Cette décision du 11 janvier s’inscrit comme une petite victoire au sein d’une lignée de tentatives contentieuses.
En effet, Maître Graziella Dode, n’est pas la seule à avoir plaidé en faveur des animaux. Le 1er avril 2022 (n°21/00151), la Cour d’Appel de Saint-Denis-de-la-Réunion avait due se prononcer sur le sujet. Elle avait énoncé que « la protection due à l’ animal et à son habitat naturel ne peut toutefois conduire à lui reconnaître une quelconque personnalité juridique et à en faire un “ sujet” de droits civils ». Verdict rentrant dans une série de décisions similaires où la Cour d’Appel de Grenoble avait également, le 12 avril 2022 (n° 20/00795) jugée qu’« aucune indemnité ne saurait être allouée à Mme Z au titre de la souffrance de l’animal, qui est, certes, un être vivant doué de sensibilité, mais qui n’est pas un sujet de droit ». Ou encore en octobre 2018, où il était également possible d’observer le rejet d’une demande d’indemnisation des souffrances subies par un cheval par le Tribunal de Metz.

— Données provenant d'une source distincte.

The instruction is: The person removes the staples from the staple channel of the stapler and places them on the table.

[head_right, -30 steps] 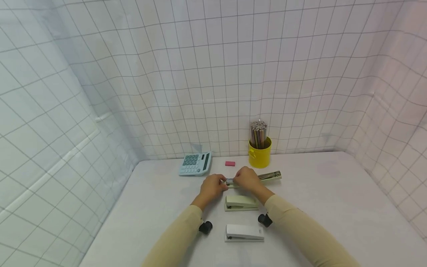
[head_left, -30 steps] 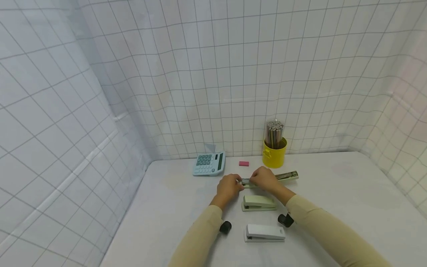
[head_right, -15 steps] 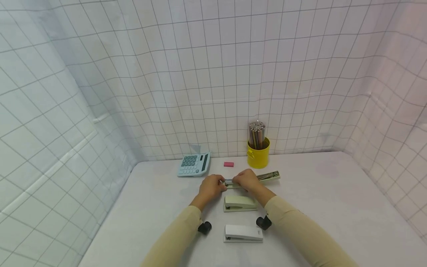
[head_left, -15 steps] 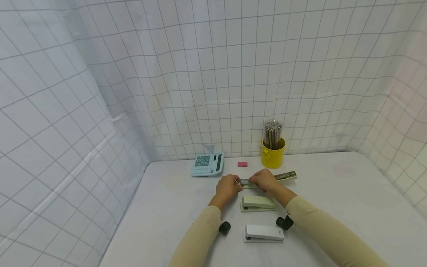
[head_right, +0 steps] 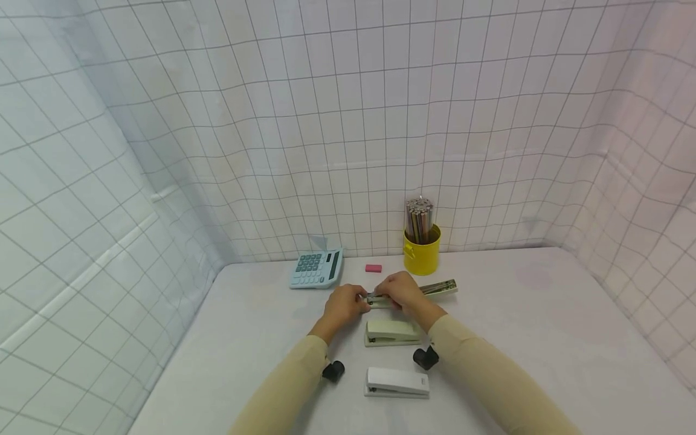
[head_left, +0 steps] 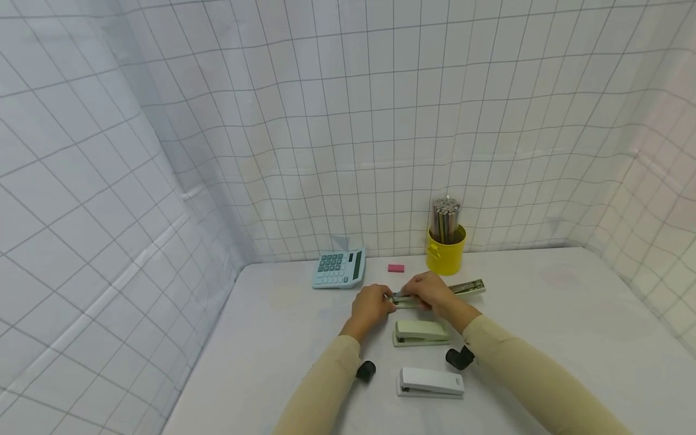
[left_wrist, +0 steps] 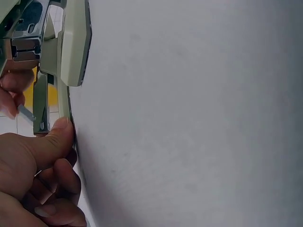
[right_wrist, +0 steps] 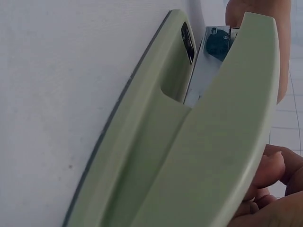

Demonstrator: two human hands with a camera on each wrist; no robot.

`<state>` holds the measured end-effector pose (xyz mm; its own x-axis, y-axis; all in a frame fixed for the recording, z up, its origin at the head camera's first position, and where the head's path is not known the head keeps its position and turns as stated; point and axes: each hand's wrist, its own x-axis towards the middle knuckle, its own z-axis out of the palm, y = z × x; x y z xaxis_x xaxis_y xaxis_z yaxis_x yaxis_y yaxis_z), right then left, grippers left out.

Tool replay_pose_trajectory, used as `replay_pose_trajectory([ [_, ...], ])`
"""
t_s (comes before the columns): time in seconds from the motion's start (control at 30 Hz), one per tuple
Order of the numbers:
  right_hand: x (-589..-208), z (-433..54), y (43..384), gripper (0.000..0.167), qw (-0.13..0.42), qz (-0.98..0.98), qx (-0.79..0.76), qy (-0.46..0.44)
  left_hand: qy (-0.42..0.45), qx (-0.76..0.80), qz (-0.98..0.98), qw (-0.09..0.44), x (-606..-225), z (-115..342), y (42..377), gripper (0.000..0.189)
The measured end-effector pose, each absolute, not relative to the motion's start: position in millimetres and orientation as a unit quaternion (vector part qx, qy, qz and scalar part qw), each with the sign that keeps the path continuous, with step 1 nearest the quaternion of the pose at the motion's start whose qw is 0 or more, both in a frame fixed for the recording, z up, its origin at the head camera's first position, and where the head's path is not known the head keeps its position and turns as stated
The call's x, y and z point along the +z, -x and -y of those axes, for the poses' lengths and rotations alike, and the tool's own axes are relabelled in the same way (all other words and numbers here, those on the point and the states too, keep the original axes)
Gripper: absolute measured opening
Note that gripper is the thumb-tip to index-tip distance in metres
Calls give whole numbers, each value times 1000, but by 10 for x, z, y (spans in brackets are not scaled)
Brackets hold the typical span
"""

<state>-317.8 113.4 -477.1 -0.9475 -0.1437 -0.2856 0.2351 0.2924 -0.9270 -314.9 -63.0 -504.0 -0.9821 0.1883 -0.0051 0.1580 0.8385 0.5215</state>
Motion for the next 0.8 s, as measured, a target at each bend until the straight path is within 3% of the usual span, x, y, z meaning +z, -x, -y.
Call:
replay_pose_trajectory([
  [0.8, -4795, -970, 3214, 16, 156, -812, -562, 28, -102, 278, -955, 10, -5071, 648, 3152, 25],
])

Bien que la reconnaissance du préjudice animalier reste encore complexe à adopter pour certaines juridiction. Le Professeur de Droit Privé Fabien Marchadier, souligne sur le droit des animaux que « Depuis les années 1960, il existe le préjudice d’affection pour l’animal, indemnisable et totalement entré dans les mœurs aujourd’hui ». Dont il souligne à la suite de cela que « la première décision, à l’époque, avait provoqué un véritable scandale ».